Work to be completed: Go to the line with "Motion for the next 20" in the records below, then output it and each following line exactly, up to and including the line with "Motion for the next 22". Skip pictures and add nothing.

### Input data ###

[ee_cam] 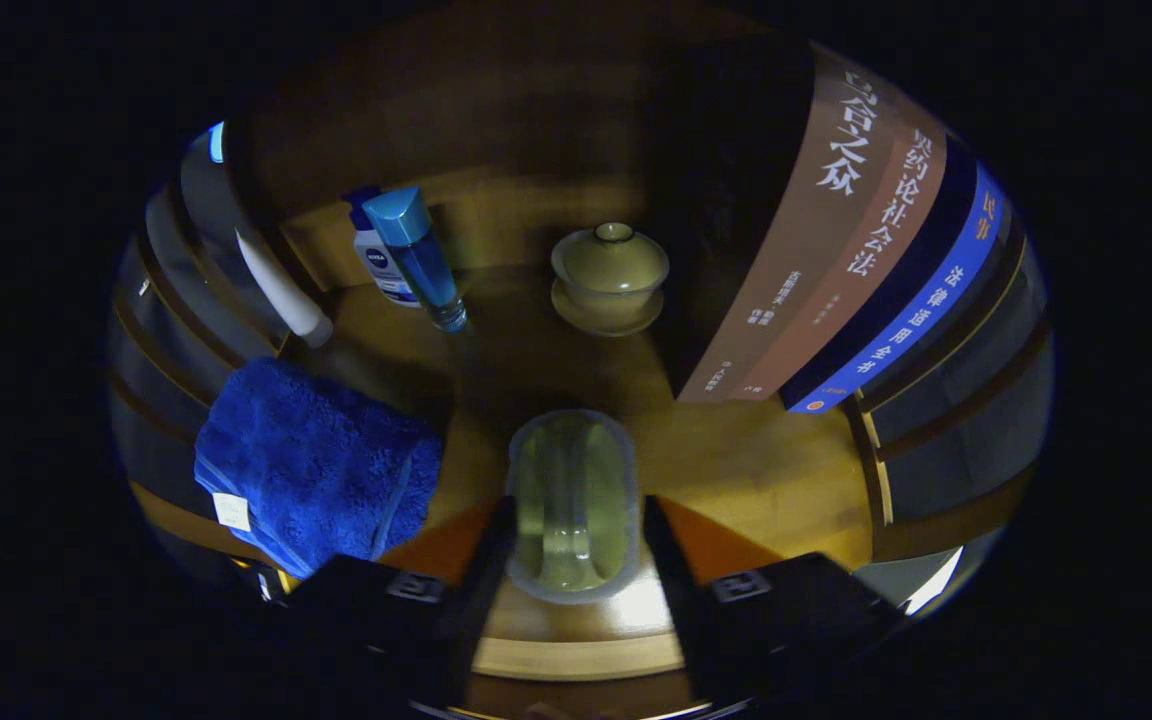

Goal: Pull open the drawer, take out the items inside it, and place them on the countertop above the cabinet.

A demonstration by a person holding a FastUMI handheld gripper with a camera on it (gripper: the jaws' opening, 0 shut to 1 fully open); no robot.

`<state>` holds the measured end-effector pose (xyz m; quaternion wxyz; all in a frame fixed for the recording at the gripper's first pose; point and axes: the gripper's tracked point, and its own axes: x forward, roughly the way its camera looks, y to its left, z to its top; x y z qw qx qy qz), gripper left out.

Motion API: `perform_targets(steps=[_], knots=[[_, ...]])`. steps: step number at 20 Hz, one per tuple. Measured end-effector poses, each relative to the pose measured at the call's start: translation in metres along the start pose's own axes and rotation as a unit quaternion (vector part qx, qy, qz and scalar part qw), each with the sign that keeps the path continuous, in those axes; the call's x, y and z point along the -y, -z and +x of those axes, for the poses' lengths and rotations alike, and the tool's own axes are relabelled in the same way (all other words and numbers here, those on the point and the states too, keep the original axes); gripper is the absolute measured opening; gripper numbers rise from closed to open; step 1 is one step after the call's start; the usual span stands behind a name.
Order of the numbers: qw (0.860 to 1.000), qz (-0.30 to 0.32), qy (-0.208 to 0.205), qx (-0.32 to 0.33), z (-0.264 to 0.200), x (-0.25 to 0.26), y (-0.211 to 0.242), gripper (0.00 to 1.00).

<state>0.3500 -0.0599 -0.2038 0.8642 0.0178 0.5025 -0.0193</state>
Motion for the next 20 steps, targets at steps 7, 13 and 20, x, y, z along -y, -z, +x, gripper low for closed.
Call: perform_targets(steps=[7, 13, 20], knots=[[0.999, 0.028, -0.003, 0.033, -0.025, 0.004, -0.001, 0.99], [0.990, 0.033, -0.039, 0.131, -0.089, -0.012, 0.017, 0.99], [0.944, 0.042, -0.105, 0.310, -0.187, -0.036, 0.053, 1.00]])
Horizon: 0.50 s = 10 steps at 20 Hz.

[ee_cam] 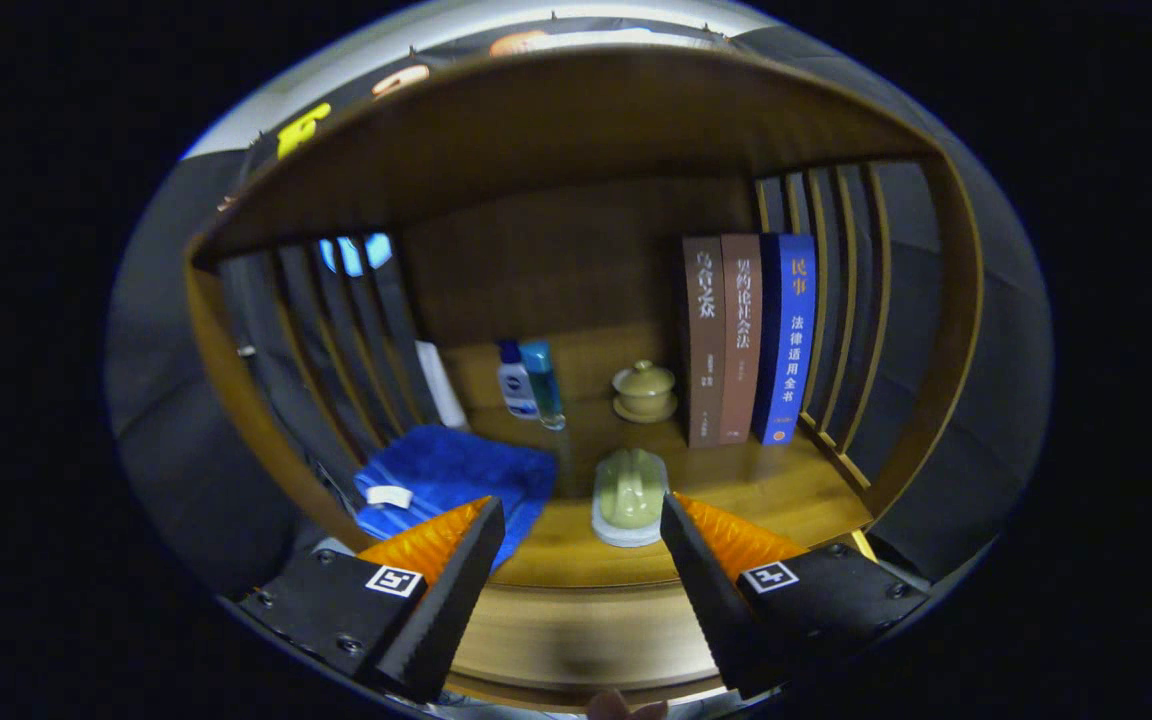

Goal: Pull open the drawer, take out the items inside it, and place them on the countertop above the cabinet.

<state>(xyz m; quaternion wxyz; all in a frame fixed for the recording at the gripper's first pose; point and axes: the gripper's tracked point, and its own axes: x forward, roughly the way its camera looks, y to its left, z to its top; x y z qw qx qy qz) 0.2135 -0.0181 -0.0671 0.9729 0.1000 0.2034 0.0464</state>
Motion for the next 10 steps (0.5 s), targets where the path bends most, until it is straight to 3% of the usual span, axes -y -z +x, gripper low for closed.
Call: perform_targets(steps=[5, 10], knots=[[0.996, -0.008, -0.034, 0.081, -0.049, -0.009, 0.034, 1.00], [0.991, -0.013, -0.013, 0.136, -0.089, 0.002, 0.082, 1.00]])
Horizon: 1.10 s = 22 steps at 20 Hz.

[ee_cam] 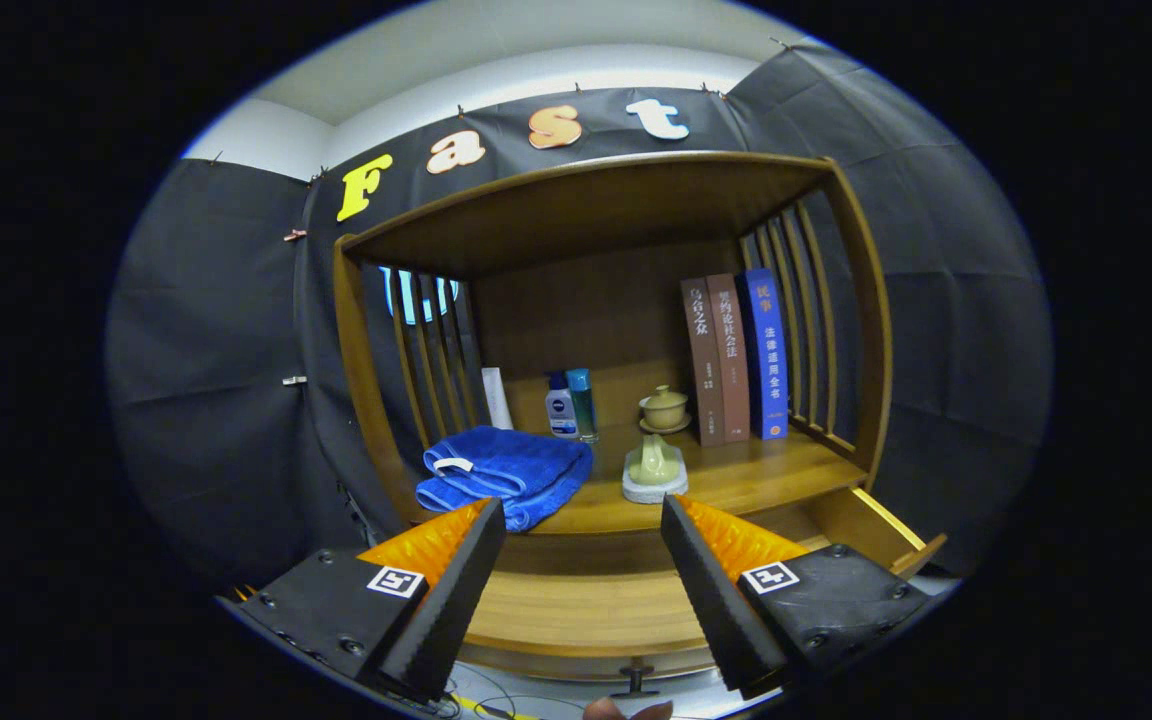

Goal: Pull open the drawer, take out the items inside it, and place them on the countertop above the cabinet.

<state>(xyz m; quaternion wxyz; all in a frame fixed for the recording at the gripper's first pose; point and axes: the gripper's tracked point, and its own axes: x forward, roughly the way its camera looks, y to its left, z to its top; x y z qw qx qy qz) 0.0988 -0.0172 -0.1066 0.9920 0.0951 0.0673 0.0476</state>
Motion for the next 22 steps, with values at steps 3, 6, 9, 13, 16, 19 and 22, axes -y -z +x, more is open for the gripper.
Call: perform_targets(steps=[3, 6, 9, 13, 16, 19, 22], knots=[[0.999, -0.012, 0.036, 0.008, -0.025, 0.018, 0.039, 0.99], [0.998, -0.012, 0.058, 0.000, -0.047, 0.033, 0.082, 1.00], [0.998, -0.030, 0.062, -0.016, -0.064, 0.037, 0.122, 1.00], [0.996, -0.054, 0.047, -0.046, -0.064, 0.032, 0.169, 1.00], [0.995, -0.054, 0.042, -0.070, -0.053, 0.032, 0.191, 1.00], [0.995, -0.055, 0.044, -0.077, -0.041, 0.033, 0.197, 1.00], [0.995, -0.060, 0.043, -0.066, -0.029, 0.030, 0.192, 1.00]])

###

Reply to the exercise:
Motion for the next 20 steps, targets at steps 7, 13 and 20, x, y, z along -y, -z, +x, gripper low for closed.
Call: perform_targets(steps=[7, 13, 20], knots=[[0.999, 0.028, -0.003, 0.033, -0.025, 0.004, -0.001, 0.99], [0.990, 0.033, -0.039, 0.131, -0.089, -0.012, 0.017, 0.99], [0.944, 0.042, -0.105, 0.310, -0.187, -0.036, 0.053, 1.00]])
Horizon: 0.50 s = 10 steps at 20 Hz.

[ee_cam] 

Goal: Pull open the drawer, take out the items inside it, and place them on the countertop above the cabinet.

<state>(xyz m; quaternion wxyz; all in a frame fixed for the recording at the gripper's first pose; point and axes: the gripper's tracked point, and its own axes: x forward, roughly the way its camera looks, y to its left, z to its top; x y z qw qx qy qz) 0.2135 -0.0181 -0.0671 0.9729 0.1000 0.2034 0.0464</state>
Motion for the next 10 steps (0.5 s), targets where the path bends most, until it is straight to 3% of the usual span, axes -y -z +x, gripper low for closed.
Call: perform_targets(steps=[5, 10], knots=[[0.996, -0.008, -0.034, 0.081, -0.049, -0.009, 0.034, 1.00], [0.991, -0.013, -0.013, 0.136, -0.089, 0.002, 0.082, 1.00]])
Horizon: 1.10 s = 22 steps at 20 Hz.

[ee_cam] 

Goal: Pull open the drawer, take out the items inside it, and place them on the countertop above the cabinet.

<state>(xyz m; quaternion wxyz; all in a frame fixed for the recording at the gripper's first pose; point and axes: the gripper's tracked point, and its own axes: x forward, roughly the way its camera looks, y to its left, z to its top; x y z qw qx qy qz) 0.0988 -0.0172 -0.1066 0.9920 0.0951 0.0673 0.0476</state>
Motion for the next 22 steps, with values at steps 3, 6, 9, 13, 16, 19 and 22, axes -y -z +x, more is open for the gripper.

Output for this exercise is now complete.